• **Exercise prompt**
Although the data below contains pictures, please reproduce only its words, exactly.

• **Recorded information**
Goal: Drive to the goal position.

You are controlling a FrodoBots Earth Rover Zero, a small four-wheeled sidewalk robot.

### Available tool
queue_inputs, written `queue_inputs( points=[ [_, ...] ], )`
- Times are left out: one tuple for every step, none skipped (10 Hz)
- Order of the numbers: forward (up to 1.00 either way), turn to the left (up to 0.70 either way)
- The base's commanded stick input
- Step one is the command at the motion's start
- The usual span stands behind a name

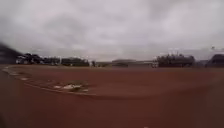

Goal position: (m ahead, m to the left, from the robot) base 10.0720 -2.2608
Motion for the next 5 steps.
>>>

• **Task solution**
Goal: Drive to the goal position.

You are controlling a FrodoBots Earth Rover Zero, a small four-wheeled sidewalk robot.

### Available tool
queue_inputs, written `queue_inputs( points=[ [_, ...] ], )`
- Times are left out: one tuple for every step, none skipped (10 Hz)
- Order of the numbers: forward (up to 1.00 either way), turn to the left (up to 0.70 either way)
- The base's commanded stick input
- Step one is the command at the motion's start
- The usual span stands behind a name


Goal position: (m ahead, m to the left, from the robot) base 10.0720 -2.2608
Motion for the next 5 steps.
>>>

Nothing else is left to add to this answer.